## What to produce
A faithful transcript of all the lines below, with no pictures, is the goal here.

= Beginning of Section =

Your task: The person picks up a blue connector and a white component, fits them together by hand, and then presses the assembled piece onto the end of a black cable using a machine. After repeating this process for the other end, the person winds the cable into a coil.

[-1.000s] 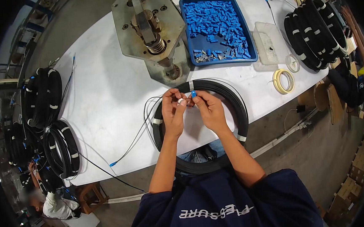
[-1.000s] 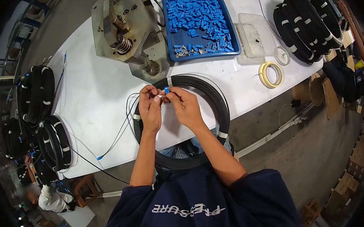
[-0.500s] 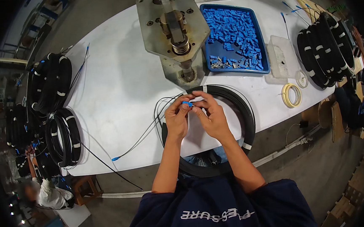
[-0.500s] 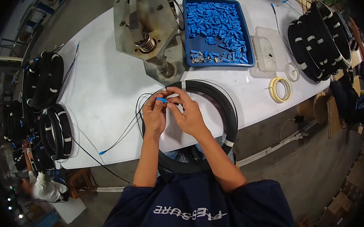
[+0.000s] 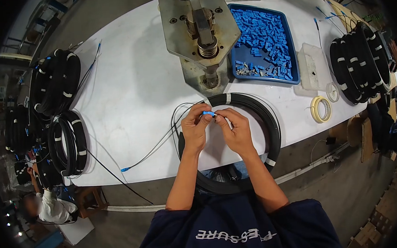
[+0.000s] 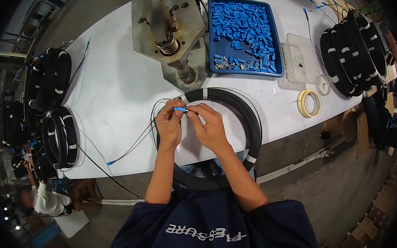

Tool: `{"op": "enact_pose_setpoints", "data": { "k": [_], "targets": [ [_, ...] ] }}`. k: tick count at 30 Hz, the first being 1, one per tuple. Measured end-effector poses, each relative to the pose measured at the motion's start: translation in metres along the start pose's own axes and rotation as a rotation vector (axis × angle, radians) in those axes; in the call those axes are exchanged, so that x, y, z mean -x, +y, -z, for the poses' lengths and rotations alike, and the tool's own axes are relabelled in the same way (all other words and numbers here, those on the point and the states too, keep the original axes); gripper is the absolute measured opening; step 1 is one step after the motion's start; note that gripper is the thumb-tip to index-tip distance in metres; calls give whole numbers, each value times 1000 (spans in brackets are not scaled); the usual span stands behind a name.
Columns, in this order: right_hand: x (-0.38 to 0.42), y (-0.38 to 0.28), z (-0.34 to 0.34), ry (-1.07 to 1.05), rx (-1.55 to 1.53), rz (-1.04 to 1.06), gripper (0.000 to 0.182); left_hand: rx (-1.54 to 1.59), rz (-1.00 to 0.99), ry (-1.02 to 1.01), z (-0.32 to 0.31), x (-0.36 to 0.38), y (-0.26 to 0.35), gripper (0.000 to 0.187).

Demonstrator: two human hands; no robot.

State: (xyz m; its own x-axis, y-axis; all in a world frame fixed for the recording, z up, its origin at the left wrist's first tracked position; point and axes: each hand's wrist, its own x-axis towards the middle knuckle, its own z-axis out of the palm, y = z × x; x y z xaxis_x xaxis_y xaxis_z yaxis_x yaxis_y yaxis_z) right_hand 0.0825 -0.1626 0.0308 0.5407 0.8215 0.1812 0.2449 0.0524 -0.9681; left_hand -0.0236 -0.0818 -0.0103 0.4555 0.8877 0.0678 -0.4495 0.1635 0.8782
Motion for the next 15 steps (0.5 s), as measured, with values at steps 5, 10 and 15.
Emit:
{"op": "enact_pose_setpoints", "data": {
  "k": [5,10,15],
  "targets": [
    [3,15,9,-141,-341,-276,15,-17,111,-42,0,0,4,20],
    [1,9,15,-225,-359,-322,20,-36,111,-48,0,0,5,23],
    [3,14,16,-314,-364,-252,25,72,189,-80,4,2,10,21]
  ]
}}
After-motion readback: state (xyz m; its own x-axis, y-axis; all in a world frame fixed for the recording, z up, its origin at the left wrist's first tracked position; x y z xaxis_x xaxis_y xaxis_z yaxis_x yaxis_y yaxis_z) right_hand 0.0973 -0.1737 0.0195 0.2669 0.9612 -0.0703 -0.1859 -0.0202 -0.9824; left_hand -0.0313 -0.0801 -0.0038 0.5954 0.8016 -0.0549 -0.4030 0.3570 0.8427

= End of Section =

## Result for this task
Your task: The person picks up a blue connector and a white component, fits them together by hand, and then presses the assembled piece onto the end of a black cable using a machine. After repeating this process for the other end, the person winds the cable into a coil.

[-1.000s] 
[-1.000s] 
[-0.500s] 
[-0.500s] 
[+0.000s] 
[+0.000s] 

Tool: `{"op": "enact_pose_setpoints", "data": { "k": [_], "targets": [ [_, ...] ] }}`. k: tick count at 30 Hz, the first being 1, one per tuple. Measured end-effector poses, each relative to the pose measured at the motion's start: translation in metres along the start pose's own axes and rotation as a rotation vector (axis × angle, radians) in those axes; in the call those axes are exchanged, so that x, y, z mean -x, +y, -z, for the poses' lengths and rotations alike, and the tool's own axes are relabelled in the same way (all other words and numbers here, those on the point and the states too, keep the original axes); gripper is the absolute measured opening; step 1 is one step after the motion's start; note that gripper is the thumb-tip to index-tip distance in metres; calls give whole numbers, each value times 1000 (spans in brackets are not scaled); the usual span stands behind a name.
Columns, in this order: right_hand: x (-0.38 to 0.42), y (-0.38 to 0.28), z (-0.34 to 0.34), ry (-1.07 to 1.05), rx (-1.55 to 1.53), rz (-1.04 to 1.06), gripper (0.000 to 0.182); left_hand: rx (-1.54 to 1.59), rz (-1.00 to 0.99), ry (-1.02 to 1.01), z (-0.32 to 0.31), x (-0.36 to 0.38), y (-0.26 to 0.35), gripper (0.000 to 0.187).

Demonstrator: two human hands; no robot.

State: (xyz m; its own x-axis, y-axis; all in a world frame fixed for the recording, z up, its origin at the left wrist's first tracked position; point and axes: each hand's wrist, its own x-axis towards the middle knuckle, its own z-axis out of the palm, y = z × x; x y z xaxis_x xaxis_y xaxis_z yaxis_x yaxis_y yaxis_z) right_hand 0.0825 -0.1626 0.0308 0.5407 0.8215 0.1812 0.2449 0.0524 -0.9681; left_hand -0.0236 -0.0818 -0.0103 0.4555 0.8877 0.0678 -0.4495 0.1635 0.8782
Motion for the next 15 steps (0.5 s), as measured, with values at steps 5, 10 and 15.
Emit:
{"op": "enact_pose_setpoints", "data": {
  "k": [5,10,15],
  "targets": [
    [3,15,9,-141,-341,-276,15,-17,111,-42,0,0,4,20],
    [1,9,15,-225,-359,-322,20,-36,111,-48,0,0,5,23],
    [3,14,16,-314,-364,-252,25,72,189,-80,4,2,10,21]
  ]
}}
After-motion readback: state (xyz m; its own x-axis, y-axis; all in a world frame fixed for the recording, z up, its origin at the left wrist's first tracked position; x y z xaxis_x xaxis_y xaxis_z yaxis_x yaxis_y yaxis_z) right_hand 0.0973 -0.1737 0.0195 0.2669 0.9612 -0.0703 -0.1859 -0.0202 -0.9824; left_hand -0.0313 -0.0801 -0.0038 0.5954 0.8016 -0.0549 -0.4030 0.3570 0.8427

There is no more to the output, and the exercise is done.